Hello,
there are examples in the docs that show that I can also declare a dynamically shared memory globally so that all CUDA kernels can access it:
shared float Data1;
The size of the shared memory is derived from the kernel configuration. But what happens if I have two lines of the above shared memory
shared float Data1;
shared float Data2;
The compiler does of course not complain. But what is the behavior here?
Also, what happens if I declare a global shared memory and two kernels are executed in parallel with different shared memory configurations?
Thanks for clarifying this?
Martin
You may want to read the documentation:
[url]http://docs.nvidia.com/cuda/cuda-c-programming-guide/index.html#shared[/url]
Dynamically allocated shared memory must be used with the extern keyword, so your examples are not syntactically correct.
In answer to your question about having two (or more) such definitions, the documentation states:
“All variables declared in this fashion, start at the same address in memory,”
so the behavior is that Data1 and Data2 will point to the same location.
Shared memory cannot be a global definition. It can only have scope within a specific kernel definition. If you define a shared memory location at global scope it is as if you wrote that definition in each kernel in the compilation unit.

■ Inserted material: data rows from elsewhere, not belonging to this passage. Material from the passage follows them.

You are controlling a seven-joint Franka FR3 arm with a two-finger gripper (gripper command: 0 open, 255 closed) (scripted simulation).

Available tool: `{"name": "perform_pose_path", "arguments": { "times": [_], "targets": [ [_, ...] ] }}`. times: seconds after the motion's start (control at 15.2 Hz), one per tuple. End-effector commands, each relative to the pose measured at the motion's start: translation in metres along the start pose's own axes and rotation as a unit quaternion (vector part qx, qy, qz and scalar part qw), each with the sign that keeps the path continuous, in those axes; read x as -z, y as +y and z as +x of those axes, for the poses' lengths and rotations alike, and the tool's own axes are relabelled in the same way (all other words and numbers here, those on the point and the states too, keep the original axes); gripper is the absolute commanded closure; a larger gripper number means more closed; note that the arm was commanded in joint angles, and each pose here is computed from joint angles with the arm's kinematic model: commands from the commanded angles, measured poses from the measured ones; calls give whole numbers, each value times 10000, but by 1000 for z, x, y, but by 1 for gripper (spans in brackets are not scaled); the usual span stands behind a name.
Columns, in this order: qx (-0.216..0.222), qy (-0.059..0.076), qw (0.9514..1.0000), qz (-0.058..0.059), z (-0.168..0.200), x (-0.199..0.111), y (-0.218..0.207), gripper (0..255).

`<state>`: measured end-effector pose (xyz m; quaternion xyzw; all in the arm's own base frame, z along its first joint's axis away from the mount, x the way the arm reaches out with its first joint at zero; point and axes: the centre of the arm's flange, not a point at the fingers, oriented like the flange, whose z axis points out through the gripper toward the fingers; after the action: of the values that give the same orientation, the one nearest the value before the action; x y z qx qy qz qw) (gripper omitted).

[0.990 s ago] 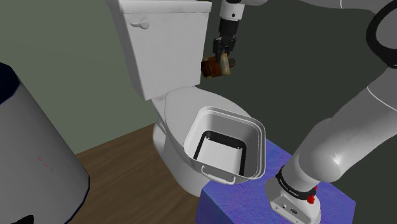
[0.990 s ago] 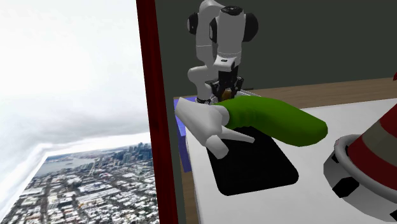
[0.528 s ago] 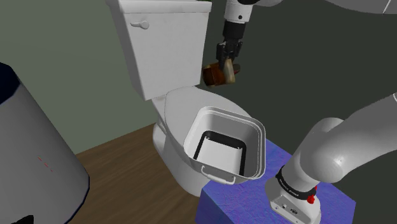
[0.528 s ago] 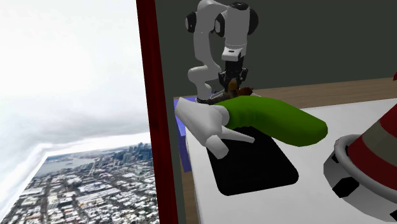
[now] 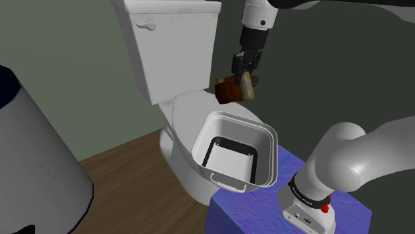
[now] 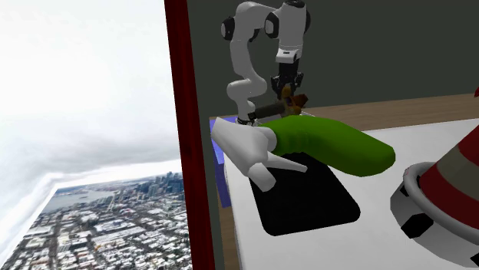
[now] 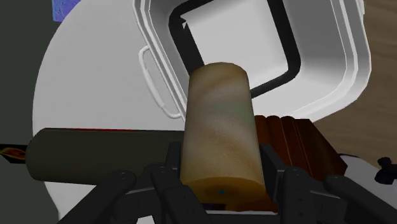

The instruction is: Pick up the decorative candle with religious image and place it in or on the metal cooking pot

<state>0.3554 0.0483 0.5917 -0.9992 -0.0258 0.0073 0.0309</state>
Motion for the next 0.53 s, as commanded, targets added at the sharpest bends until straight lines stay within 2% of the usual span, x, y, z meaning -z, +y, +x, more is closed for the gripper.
{"name": "perform_pose_path", "arguments": {
  "times": [0.0,0.46],
  "targets": [
    [-6,4,10000,-1,-19,-1,-20,255],
    [-6,4,10000,-1,-86,1,-84,255]
  ]
}}
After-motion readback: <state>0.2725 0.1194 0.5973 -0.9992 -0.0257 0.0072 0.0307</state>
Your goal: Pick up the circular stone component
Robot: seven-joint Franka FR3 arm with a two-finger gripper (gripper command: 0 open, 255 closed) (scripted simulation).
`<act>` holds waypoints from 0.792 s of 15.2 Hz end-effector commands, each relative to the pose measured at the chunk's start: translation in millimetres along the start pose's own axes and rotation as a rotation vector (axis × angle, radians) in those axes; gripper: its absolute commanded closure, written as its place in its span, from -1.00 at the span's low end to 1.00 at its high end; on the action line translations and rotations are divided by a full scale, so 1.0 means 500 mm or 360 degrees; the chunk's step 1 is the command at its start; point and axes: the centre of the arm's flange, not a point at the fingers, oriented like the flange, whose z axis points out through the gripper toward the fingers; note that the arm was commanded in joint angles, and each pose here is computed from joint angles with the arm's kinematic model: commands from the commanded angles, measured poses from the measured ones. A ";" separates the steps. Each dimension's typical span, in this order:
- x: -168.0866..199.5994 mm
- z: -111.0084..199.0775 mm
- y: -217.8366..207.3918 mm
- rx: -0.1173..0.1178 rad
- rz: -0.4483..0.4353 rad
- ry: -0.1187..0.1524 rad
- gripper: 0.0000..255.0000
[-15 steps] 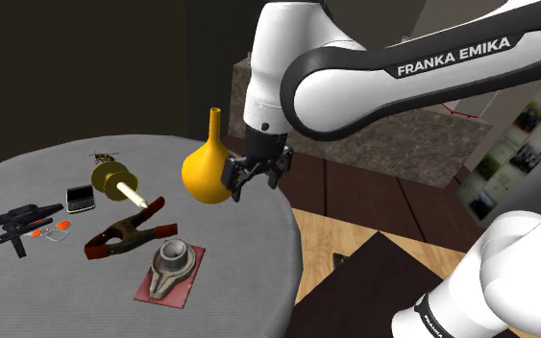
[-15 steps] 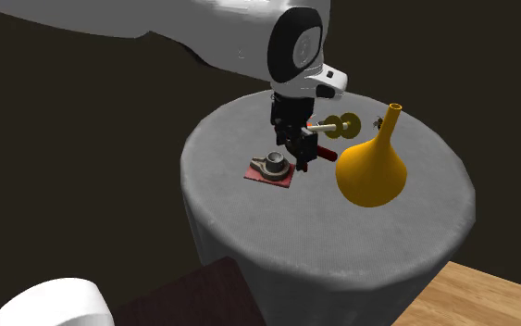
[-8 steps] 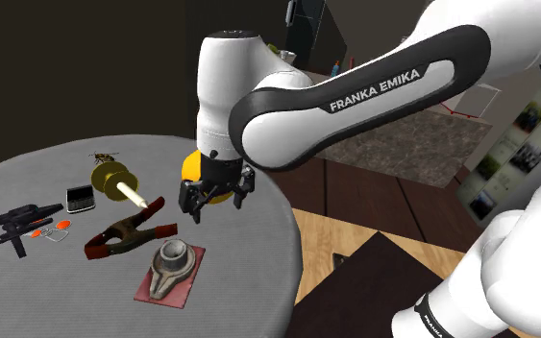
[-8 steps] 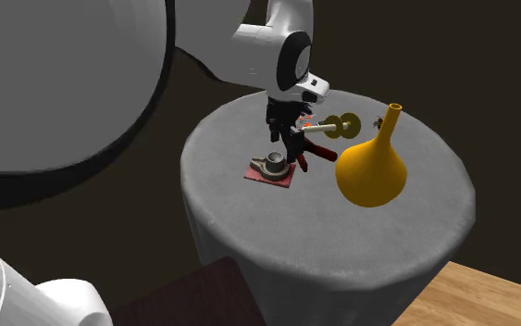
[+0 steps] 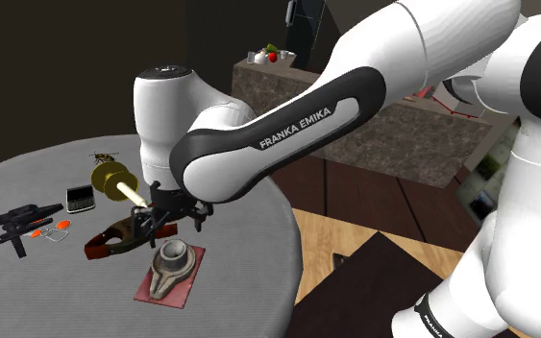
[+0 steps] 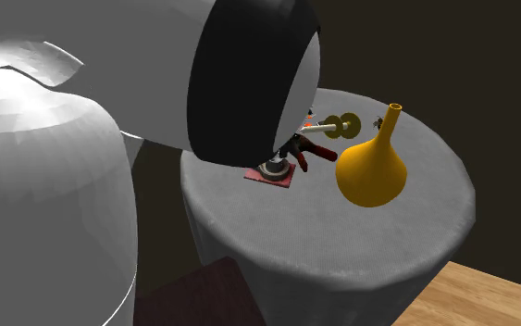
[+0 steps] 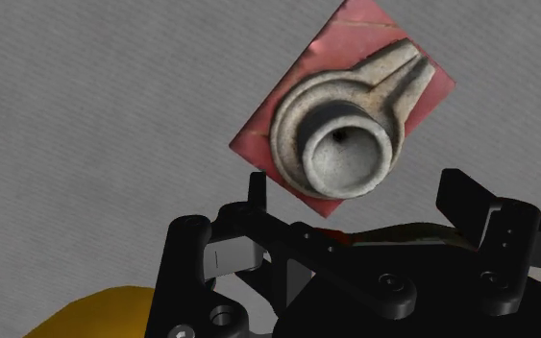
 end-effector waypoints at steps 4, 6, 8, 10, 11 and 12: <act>0.006 0.052 -0.014 0.0000 0.0004 0.0000 -1.00; 0.005 0.073 -0.014 0.0000 0.0004 0.0000 -1.00; 0.005 0.089 -0.014 0.0000 0.0004 0.0000 -1.00; 0.004 0.090 -0.014 0.0000 0.0004 0.0000 1.00; 0.004 0.090 -0.016 0.0000 0.0004 0.0000 1.00; 0.003 0.091 -0.016 -0.0001 0.0004 0.0000 1.00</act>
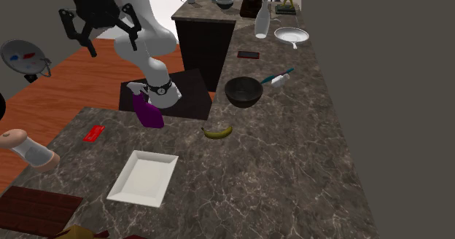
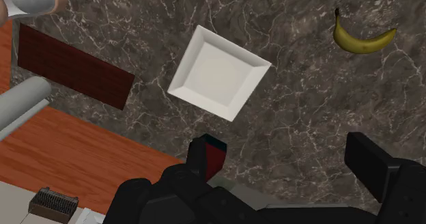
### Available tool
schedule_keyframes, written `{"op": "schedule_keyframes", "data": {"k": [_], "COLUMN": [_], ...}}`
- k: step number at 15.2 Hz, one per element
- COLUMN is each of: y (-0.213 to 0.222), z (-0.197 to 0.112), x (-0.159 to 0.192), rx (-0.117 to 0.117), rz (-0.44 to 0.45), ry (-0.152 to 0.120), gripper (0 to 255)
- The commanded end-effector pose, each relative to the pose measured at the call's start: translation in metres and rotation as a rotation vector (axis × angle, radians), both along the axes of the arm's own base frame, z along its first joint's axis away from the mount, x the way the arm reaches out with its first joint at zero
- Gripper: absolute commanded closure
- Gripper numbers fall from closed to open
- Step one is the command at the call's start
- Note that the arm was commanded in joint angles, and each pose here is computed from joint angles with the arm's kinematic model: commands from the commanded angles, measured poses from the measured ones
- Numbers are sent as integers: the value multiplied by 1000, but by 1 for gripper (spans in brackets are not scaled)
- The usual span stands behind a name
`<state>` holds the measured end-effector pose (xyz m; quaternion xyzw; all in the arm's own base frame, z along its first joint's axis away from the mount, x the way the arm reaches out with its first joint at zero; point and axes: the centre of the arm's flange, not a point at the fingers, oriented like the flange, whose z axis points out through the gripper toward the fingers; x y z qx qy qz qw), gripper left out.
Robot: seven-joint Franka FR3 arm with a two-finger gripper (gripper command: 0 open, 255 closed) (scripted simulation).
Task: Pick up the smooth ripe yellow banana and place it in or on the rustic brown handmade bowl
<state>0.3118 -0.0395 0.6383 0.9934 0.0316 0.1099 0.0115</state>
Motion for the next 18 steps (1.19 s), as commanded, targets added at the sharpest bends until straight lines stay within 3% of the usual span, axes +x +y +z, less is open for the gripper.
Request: {"op": "schedule_keyframes", "data": {"k": [1, 18], "y": [0, 83], "z": [0, -197], "x": [0, 43], "rx": [0, 48], "rz": [0, 259], "ry": [0, 80], "gripper": [0, 0]}}
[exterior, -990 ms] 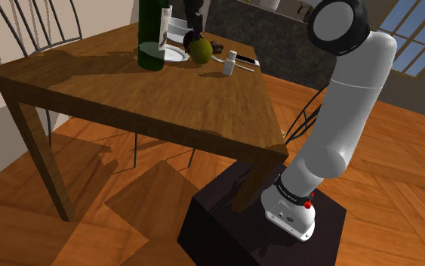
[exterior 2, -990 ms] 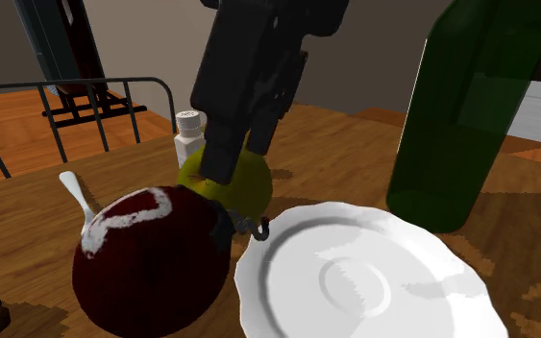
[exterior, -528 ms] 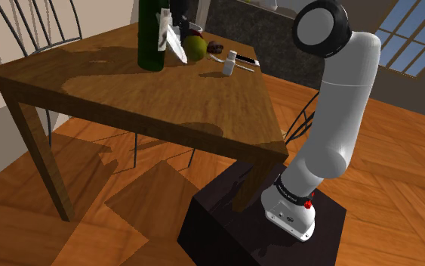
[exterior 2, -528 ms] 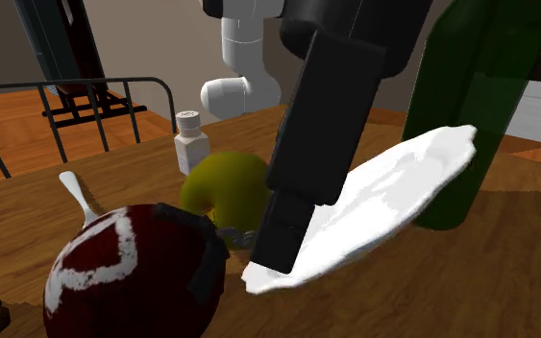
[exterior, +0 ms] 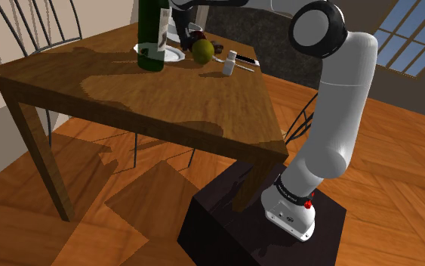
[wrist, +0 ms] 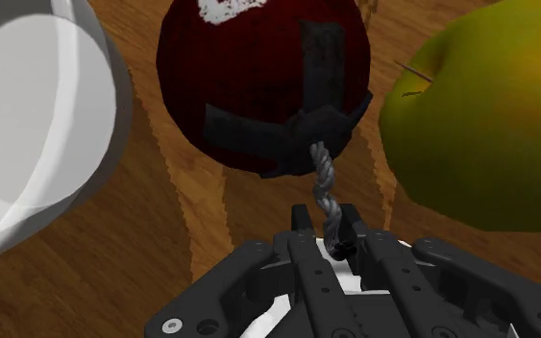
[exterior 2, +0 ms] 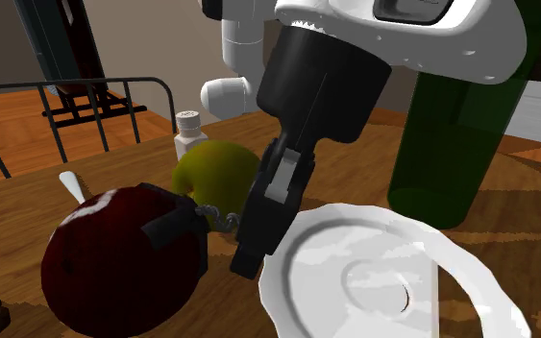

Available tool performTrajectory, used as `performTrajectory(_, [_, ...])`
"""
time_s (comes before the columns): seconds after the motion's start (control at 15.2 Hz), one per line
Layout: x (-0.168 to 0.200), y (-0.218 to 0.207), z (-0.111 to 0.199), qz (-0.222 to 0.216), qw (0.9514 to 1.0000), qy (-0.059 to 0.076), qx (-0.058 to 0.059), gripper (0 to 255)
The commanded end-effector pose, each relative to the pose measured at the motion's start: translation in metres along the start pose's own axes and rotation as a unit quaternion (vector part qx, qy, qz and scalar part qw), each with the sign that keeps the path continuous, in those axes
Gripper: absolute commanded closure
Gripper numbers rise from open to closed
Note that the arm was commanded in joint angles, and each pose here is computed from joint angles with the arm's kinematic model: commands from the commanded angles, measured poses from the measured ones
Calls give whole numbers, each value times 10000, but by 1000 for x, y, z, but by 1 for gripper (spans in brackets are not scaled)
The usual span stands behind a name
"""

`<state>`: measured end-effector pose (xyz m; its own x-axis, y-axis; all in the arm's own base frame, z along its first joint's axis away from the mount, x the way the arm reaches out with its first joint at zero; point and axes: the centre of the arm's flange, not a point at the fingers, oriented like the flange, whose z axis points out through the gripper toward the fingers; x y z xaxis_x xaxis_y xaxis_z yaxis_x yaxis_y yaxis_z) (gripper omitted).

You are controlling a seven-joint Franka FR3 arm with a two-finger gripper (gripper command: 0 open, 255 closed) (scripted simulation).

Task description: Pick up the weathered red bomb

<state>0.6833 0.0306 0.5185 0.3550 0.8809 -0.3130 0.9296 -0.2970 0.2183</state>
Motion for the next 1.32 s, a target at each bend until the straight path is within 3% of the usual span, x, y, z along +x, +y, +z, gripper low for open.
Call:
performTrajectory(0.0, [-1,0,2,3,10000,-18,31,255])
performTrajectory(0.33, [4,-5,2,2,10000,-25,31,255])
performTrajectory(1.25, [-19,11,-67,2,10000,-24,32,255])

The behavior therefore would be sorted out according to the rules already given in the programming guide
Hi txbob, thanks for the info
You are right. I have already read it. But often it is not quite obvious in the docs how it really works and how to interpret the text that is written. Sometimes it helps to get a kick in the right direction.
Did you also think about the question what happens if two kernels are executed in parallel with a different shared memory configuration?
Thanks
Martin
Yes, and I responded in my posting starting with:
“Shared memory cannot be a global definition…”
Two kernels, running in parallel, can have a different shared memory configuration. shared memory is by definition within the local scope of a given kernel definition, so there is no connection between the shared memory of different kernels.
If kernel A requires 4KB/threadblock, and kernel B requires 6KB/threadblock, there is no conflict or confusion that I can see. Your original statement in this regard mentioned “global” shared memory which is an invalid concept.